Jak dodaje PKO BP w komunikacie prasowym, w przypadku produkcji rolnych o długich cyklach produkcyjnych rolnik będzie mógł także skorzystać z 6-miesięcznej karencji w spłacie. Spłata pożyczki może być rozłożona na maksymalnie pięć lat. Jak donosi bank, w przypadku przedstawienia zabezpieczeń rzeczowych, kwota pożyczki może wzrosnąć do 500 tys. zł.
Pożyczkę można otrzymać w prosty sposób, bez zbędnych formalności, a pieniądze przeznaczyć na dowolny cel np. na zakup nawozów, środków ochrony roślin, materiału siewnego czy paliwa, bez okazywania faktur - informuje PKO BP.
Rolnictwo to jeden ze strategicznych sektorów polskiej gospodarki.

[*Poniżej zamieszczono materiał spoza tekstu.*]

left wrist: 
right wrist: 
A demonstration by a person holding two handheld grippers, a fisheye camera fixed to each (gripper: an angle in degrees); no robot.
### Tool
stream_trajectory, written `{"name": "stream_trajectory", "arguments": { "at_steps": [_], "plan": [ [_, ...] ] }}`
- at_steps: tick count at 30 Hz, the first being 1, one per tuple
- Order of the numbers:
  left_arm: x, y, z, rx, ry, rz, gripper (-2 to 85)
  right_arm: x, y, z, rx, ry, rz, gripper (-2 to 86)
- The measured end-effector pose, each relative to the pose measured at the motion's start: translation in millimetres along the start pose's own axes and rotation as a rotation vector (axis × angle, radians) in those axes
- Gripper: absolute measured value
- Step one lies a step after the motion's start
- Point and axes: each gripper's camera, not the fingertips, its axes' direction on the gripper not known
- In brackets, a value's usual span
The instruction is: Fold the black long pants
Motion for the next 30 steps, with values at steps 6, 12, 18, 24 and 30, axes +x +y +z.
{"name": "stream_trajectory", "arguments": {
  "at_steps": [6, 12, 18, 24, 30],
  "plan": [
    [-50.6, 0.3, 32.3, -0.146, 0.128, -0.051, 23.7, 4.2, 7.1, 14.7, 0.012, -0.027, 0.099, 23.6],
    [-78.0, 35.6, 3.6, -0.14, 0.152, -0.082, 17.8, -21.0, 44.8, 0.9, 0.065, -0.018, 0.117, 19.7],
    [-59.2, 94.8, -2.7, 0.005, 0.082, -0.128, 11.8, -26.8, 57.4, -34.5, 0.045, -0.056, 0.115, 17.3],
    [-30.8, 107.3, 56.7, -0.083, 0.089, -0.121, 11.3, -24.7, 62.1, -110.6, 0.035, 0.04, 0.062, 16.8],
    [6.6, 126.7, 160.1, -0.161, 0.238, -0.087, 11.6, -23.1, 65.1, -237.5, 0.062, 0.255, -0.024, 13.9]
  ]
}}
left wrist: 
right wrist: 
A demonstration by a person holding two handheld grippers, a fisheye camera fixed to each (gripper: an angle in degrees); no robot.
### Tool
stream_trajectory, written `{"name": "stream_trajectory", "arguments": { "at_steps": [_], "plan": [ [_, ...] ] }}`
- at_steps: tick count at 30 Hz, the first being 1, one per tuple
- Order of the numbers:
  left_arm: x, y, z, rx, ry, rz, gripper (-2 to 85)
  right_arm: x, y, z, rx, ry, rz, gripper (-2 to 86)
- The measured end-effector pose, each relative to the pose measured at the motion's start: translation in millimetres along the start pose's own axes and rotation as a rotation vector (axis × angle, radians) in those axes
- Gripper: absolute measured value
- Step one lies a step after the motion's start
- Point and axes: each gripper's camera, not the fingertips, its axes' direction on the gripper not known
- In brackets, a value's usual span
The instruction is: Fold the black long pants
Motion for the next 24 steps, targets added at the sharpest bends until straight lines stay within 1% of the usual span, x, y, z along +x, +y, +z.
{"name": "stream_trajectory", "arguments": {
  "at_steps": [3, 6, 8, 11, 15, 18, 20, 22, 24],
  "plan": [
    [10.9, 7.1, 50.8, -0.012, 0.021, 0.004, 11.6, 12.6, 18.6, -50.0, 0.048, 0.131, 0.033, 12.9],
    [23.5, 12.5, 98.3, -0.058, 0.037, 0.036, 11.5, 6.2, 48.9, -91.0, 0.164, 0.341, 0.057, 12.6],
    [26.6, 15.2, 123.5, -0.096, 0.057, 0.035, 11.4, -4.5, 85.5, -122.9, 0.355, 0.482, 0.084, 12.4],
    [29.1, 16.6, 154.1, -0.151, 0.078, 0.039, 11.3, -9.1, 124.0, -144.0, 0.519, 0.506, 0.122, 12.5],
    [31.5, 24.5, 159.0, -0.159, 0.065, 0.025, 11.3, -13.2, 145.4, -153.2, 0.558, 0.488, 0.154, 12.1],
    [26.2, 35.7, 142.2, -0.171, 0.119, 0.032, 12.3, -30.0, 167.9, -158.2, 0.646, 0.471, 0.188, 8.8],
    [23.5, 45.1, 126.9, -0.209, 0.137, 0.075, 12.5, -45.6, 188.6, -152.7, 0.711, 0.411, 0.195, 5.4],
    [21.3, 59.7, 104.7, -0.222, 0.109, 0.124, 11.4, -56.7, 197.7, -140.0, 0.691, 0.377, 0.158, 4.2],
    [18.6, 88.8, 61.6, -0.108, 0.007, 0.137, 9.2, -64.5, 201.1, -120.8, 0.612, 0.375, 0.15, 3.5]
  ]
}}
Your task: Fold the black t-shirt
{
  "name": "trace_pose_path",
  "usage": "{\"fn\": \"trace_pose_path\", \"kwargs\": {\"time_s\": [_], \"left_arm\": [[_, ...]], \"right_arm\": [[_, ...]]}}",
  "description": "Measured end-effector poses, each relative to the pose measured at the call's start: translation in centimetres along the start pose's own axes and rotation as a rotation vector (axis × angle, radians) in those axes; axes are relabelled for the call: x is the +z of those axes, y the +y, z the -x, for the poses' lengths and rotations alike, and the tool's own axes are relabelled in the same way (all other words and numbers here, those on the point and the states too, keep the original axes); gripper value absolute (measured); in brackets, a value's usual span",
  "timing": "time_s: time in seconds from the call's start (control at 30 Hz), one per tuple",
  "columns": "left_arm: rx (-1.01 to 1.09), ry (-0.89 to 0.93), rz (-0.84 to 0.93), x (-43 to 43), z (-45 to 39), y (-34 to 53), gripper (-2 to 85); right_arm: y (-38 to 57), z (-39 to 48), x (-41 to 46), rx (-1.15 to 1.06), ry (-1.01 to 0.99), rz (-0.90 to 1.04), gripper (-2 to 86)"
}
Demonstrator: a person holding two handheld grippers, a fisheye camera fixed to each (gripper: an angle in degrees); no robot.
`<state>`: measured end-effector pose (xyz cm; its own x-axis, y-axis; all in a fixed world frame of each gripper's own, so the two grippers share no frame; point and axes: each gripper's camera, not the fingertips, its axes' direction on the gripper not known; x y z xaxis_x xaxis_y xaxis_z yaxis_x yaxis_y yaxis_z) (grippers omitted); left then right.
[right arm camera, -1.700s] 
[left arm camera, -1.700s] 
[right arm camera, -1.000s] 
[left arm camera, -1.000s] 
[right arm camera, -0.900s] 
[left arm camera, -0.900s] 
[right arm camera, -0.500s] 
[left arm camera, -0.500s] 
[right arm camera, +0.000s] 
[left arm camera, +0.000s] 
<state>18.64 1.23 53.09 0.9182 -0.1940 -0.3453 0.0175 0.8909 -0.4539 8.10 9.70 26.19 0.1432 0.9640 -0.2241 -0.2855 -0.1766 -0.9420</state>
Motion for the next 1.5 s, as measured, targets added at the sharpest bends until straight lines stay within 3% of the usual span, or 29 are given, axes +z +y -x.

Wobec aktualnych wyzwań stojących przed rolnikami wynikających m.in. z rosnących kosztów produkcji, zmian klimatycznych i założeń Zielonego Ładu, naszym priorytetem staje się zapewnienie rolnikom szerokiego dostępu do finansowania inwestycji i bieżących potrzeb
- komentuje Paweł Gruza.
Podczas konferencji prasowej wicepremier Jacek Sasin mówił, że polskie rolnictwo i polska wieś to skarb narodowy.
Sasin dodawał także, że posiadanie przez Skarb Państwa państwo władztwa nad kluczowymi przedsiębiorstwami w Polsce - nie tylko PKO BP, ale także innymi instytucjami finansowymi (Pekao, Alior Bank, PZU) czy firmami z obszaru energetyki jest ważne.
Wicepremier Kowalczyk dodawał z kolei, że "rolnictwo jest specyficzną dziedziną, gdzie nie mamy stabilizacji produkcji i stabilizacji cen, dlatego ważne są wszystkie działania wspomagające rolników".